Your task is to give the listing below back word for word, pictures excluded.

*** Data shown ***

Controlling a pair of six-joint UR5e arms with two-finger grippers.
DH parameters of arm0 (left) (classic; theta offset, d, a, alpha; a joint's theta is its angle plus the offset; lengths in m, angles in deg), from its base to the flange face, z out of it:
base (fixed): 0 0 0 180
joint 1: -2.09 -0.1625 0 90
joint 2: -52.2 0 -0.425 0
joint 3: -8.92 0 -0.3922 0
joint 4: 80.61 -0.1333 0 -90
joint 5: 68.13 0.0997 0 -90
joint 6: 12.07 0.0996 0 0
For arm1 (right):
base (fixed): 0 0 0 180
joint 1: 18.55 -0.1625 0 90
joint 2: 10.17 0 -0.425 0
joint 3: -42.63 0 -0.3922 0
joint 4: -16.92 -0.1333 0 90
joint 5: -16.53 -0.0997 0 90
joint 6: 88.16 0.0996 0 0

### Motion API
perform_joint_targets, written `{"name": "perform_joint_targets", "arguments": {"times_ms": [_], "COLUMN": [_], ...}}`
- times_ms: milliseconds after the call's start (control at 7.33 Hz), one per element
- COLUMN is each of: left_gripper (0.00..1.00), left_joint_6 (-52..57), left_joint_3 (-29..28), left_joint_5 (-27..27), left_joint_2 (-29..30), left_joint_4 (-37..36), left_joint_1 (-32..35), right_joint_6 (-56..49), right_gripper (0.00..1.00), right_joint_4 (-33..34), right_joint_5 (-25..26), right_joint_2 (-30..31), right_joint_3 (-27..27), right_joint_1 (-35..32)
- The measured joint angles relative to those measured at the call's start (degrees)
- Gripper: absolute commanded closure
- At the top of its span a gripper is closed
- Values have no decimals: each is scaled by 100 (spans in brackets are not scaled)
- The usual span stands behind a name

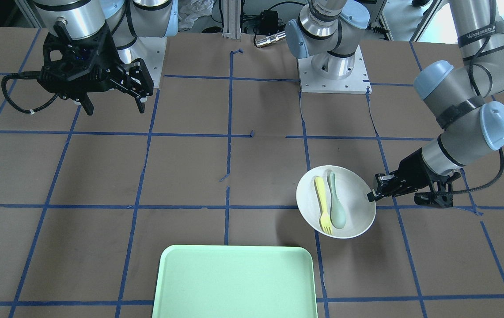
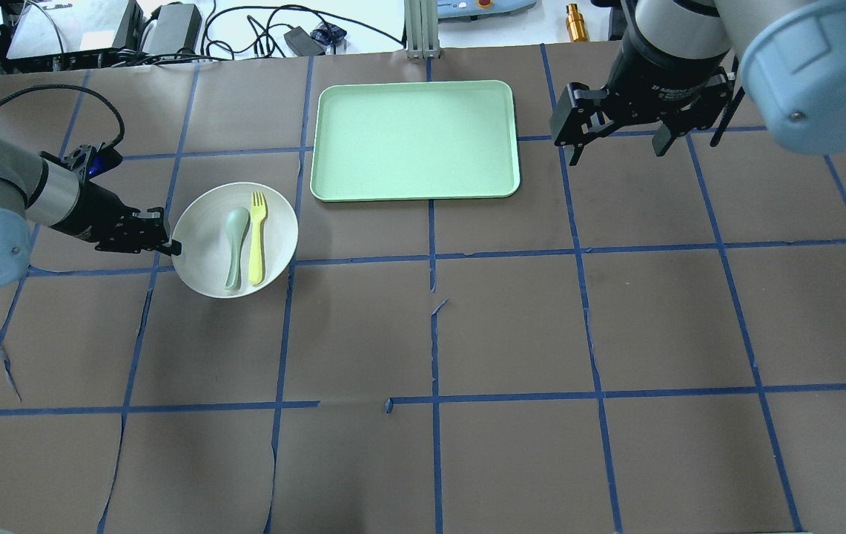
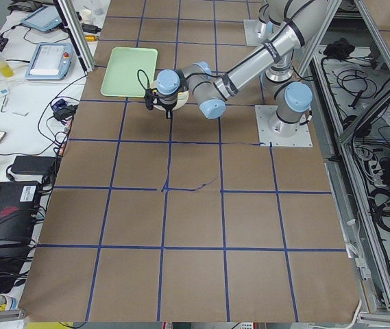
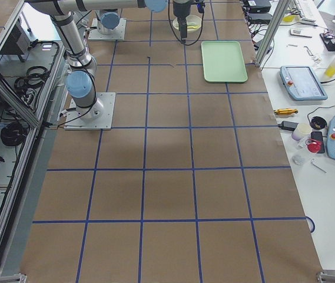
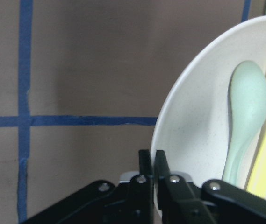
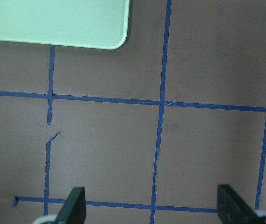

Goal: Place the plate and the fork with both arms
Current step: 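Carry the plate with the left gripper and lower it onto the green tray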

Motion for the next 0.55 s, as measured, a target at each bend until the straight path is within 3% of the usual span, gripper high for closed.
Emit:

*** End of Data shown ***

Answer for the task:
Controlling a pair of six-joint UR5e arms with two-finger grippers.
DH parameters of arm0 (left) (classic; theta offset, d, a, alpha; a joint's theta is its angle plus the offset; lengths in m, angles in deg), from its base to the flange face, z out of it:
base (fixed): 0 0 0 180
joint 1: -2.09 -0.1625 0 90
joint 2: -52.2 0 -0.425 0
joint 3: -8.92 0 -0.3922 0
joint 4: 80.61 -0.1333 0 -90
joint 5: 68.13 0.0997 0 -90
joint 6: 12.07 0.0996 0 0
For arm1 (right):
base (fixed): 0 0 0 180
joint 1: 18.55 -0.1625 0 90
joint 2: 10.17 0 -0.425 0
joint 3: -42.63 0 -0.3922 0
joint 4: -16.92 -0.1333 0 90
joint 5: -16.53 -0.0997 0 90
joint 6: 88.16 0.0996 0 0

### Motion API
perform_joint_targets, written `{"name": "perform_joint_targets", "arguments": {"times_ms": [_], "COLUMN": [_], ...}}`
- times_ms: milliseconds after the call's start (control at 7.33 Hz), one per element
- COLUMN is each of: left_gripper (0.00..1.00), left_joint_6 (-52..57), left_joint_3 (-29..28), left_joint_5 (-27..27), left_joint_2 (-29..30), left_joint_4 (-37..36), left_joint_1 (-32..35), right_joint_6 (-56..49), right_gripper (0.00..1.00), right_joint_4 (-33..34), right_joint_5 (-25..26), right_joint_2 (-30..31), right_joint_3 (-27..27), right_joint_1 (-35..32)
- The measured joint angles relative to those measured at the call's start (degrees)
- Gripper: absolute commanded closure
- At the top of its span a gripper is closed
- Values have no decimals: each is scaled by 100 (spans in brackets are not scaled)
- The usual span stands behind a name


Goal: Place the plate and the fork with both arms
Current step: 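Carry the plate with the left gripper and lower it onto the green tray
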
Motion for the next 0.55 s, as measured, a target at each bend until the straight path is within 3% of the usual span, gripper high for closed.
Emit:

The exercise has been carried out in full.